▶ _Material provided_:
--*--

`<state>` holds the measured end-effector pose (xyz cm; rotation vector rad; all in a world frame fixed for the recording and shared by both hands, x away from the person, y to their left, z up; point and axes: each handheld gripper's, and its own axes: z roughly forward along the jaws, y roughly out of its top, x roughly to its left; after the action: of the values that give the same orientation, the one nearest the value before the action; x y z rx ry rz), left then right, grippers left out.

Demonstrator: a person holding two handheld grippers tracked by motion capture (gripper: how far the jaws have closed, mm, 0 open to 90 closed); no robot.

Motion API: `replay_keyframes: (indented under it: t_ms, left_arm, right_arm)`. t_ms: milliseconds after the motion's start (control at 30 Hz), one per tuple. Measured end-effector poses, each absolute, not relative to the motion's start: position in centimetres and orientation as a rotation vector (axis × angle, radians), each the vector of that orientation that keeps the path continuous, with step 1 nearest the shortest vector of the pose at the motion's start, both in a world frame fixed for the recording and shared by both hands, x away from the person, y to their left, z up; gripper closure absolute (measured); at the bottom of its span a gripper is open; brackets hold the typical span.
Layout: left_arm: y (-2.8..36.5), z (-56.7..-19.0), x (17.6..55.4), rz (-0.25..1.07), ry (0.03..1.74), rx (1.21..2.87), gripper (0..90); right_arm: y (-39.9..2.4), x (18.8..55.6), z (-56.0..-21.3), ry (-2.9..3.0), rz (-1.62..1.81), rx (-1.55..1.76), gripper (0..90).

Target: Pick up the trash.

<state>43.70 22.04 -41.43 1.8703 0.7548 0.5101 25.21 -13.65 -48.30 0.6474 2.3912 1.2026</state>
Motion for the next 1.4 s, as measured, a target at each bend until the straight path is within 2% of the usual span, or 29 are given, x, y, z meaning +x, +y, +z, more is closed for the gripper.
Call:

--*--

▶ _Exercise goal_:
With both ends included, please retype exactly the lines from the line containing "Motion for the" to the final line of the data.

▶ _Reply to the task_:
Motion for the next 1.4 s, as measured, a target at each bend until the straight path is within 2% of the usual span, or 29 are given, x, y, z meaning +x, +y, +z, more is closed for the gripper.
Call:

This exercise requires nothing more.